Task brief
Every entry should be returned exactly. Omit none of them.

Exercise data

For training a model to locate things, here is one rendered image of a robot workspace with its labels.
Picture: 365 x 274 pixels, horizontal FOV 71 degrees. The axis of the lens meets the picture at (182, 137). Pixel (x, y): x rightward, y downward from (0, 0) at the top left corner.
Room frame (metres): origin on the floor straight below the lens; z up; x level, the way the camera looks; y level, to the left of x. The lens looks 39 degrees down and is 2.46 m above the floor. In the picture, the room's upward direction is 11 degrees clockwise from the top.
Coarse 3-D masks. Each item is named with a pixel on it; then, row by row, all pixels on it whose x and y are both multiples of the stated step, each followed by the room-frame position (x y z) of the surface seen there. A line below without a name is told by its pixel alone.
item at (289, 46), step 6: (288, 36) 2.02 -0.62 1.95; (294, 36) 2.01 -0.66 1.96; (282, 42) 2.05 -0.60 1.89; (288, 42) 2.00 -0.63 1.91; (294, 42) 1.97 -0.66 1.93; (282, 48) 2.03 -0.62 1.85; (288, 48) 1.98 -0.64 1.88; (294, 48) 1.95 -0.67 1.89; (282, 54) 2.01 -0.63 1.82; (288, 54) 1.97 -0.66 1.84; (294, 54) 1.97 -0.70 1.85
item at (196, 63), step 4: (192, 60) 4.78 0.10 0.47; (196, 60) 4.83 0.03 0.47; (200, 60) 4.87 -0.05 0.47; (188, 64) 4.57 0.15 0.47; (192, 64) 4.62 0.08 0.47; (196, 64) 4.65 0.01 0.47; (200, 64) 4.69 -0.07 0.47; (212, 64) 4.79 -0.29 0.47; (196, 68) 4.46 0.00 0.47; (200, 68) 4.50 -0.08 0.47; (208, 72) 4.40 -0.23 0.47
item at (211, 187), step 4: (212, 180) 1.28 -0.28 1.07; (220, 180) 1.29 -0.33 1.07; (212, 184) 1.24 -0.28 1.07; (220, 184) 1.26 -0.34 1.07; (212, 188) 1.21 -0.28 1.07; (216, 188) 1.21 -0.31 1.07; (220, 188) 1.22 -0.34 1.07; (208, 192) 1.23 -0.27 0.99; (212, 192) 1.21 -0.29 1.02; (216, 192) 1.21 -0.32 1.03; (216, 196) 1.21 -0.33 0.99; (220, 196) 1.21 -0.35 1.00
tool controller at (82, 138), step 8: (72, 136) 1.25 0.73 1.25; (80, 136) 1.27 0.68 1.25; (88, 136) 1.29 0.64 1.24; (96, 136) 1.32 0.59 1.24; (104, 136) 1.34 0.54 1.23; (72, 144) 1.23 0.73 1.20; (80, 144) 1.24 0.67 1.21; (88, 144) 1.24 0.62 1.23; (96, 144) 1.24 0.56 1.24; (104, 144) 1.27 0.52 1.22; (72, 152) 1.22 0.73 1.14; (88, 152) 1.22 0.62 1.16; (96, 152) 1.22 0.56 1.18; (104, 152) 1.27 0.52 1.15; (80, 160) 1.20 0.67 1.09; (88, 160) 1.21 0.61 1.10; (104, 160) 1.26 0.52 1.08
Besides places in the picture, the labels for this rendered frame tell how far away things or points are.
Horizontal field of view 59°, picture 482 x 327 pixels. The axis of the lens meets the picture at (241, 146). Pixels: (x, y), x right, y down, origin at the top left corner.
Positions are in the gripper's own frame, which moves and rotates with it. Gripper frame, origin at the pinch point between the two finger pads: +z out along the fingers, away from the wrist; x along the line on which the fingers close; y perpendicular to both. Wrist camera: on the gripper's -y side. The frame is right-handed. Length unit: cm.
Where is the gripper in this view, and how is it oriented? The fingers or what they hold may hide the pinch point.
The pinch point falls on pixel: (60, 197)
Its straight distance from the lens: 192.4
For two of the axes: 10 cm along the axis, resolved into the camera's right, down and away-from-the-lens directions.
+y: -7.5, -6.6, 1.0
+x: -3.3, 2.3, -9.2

Result of the exercise
For training a model to locate things, here is one rendered image of a robot workspace with its labels.
Picture: 365 x 274 pixels, horizontal FOV 71 degrees. The axis of the lens meets the picture at (182, 137). Pixel (x, y): x rightward, y downward from (0, 0) at the top left corner.
Room frame (metres): origin on the floor straight below the lens; z up; x level, the way the camera looks; y level, to the left of x. The lens looks 39 degrees down and is 2.46 m above the floor. In the picture, the room's upward direction is 11 degrees clockwise from the top.
Coarse 3-D masks. Each item is named with a pixel on it; then, row by row, all pixels on it whose x and y are both multiples of the stated step, each followed by the room-frame position (x y z) of the surface seen there. A line below without a name is told by its pixel alone.
item at (289, 46), step 6: (288, 36) 2.02 -0.62 1.95; (294, 36) 2.01 -0.66 1.96; (282, 42) 2.05 -0.60 1.89; (288, 42) 2.00 -0.63 1.91; (294, 42) 1.97 -0.66 1.93; (282, 48) 2.03 -0.62 1.85; (288, 48) 1.98 -0.64 1.88; (294, 48) 1.95 -0.67 1.89; (282, 54) 2.01 -0.63 1.82; (288, 54) 1.97 -0.66 1.84; (294, 54) 1.97 -0.70 1.85
item at (196, 63), step 4: (192, 60) 4.78 0.10 0.47; (196, 60) 4.83 0.03 0.47; (200, 60) 4.87 -0.05 0.47; (188, 64) 4.57 0.15 0.47; (192, 64) 4.62 0.08 0.47; (196, 64) 4.65 0.01 0.47; (200, 64) 4.69 -0.07 0.47; (212, 64) 4.79 -0.29 0.47; (196, 68) 4.46 0.00 0.47; (200, 68) 4.50 -0.08 0.47; (208, 72) 4.40 -0.23 0.47
item at (211, 187), step 4: (212, 180) 1.28 -0.28 1.07; (220, 180) 1.29 -0.33 1.07; (212, 184) 1.24 -0.28 1.07; (220, 184) 1.26 -0.34 1.07; (212, 188) 1.21 -0.28 1.07; (216, 188) 1.21 -0.31 1.07; (220, 188) 1.22 -0.34 1.07; (208, 192) 1.23 -0.27 0.99; (212, 192) 1.21 -0.29 1.02; (216, 192) 1.21 -0.32 1.03; (216, 196) 1.21 -0.33 0.99; (220, 196) 1.21 -0.35 1.00
tool controller at (82, 138), step 8: (72, 136) 1.25 0.73 1.25; (80, 136) 1.27 0.68 1.25; (88, 136) 1.29 0.64 1.24; (96, 136) 1.32 0.59 1.24; (104, 136) 1.34 0.54 1.23; (72, 144) 1.23 0.73 1.20; (80, 144) 1.24 0.67 1.21; (88, 144) 1.24 0.62 1.23; (96, 144) 1.24 0.56 1.24; (104, 144) 1.27 0.52 1.22; (72, 152) 1.22 0.73 1.14; (88, 152) 1.22 0.62 1.16; (96, 152) 1.22 0.56 1.18; (104, 152) 1.27 0.52 1.15; (80, 160) 1.20 0.67 1.09; (88, 160) 1.21 0.61 1.10; (104, 160) 1.26 0.52 1.08
Besides places in the picture, the labels for this rendered frame tell how far away things or points are.
Horizontal field of view 59°, picture 482 x 327 pixels. The axis of the lens meets the picture at (241, 146). Pixels: (x, y), x right, y down, origin at the top left corner.
Positions are in the gripper's own frame, which moves and rotates with it. Gripper frame, origin at the pinch point between the two finger pads: +z out along the fingers, away from the wrist; x along the line on which the fingers close; y perpendicular to both. Wrist camera: on the gripper's -y side. The frame is right-handed. Length unit: cm.
Where is the gripper in this view, and how is it oriented? The fingers or what they hold may hide the pinch point.
The pinch point falls on pixel: (60, 197)
Its straight distance from the lens: 192.4
For two of the axes: 10 cm along the axis, resolved into the camera's right, down and away-from-the-lens directions.
+y: -7.5, -6.6, 1.0
+x: -3.3, 2.3, -9.2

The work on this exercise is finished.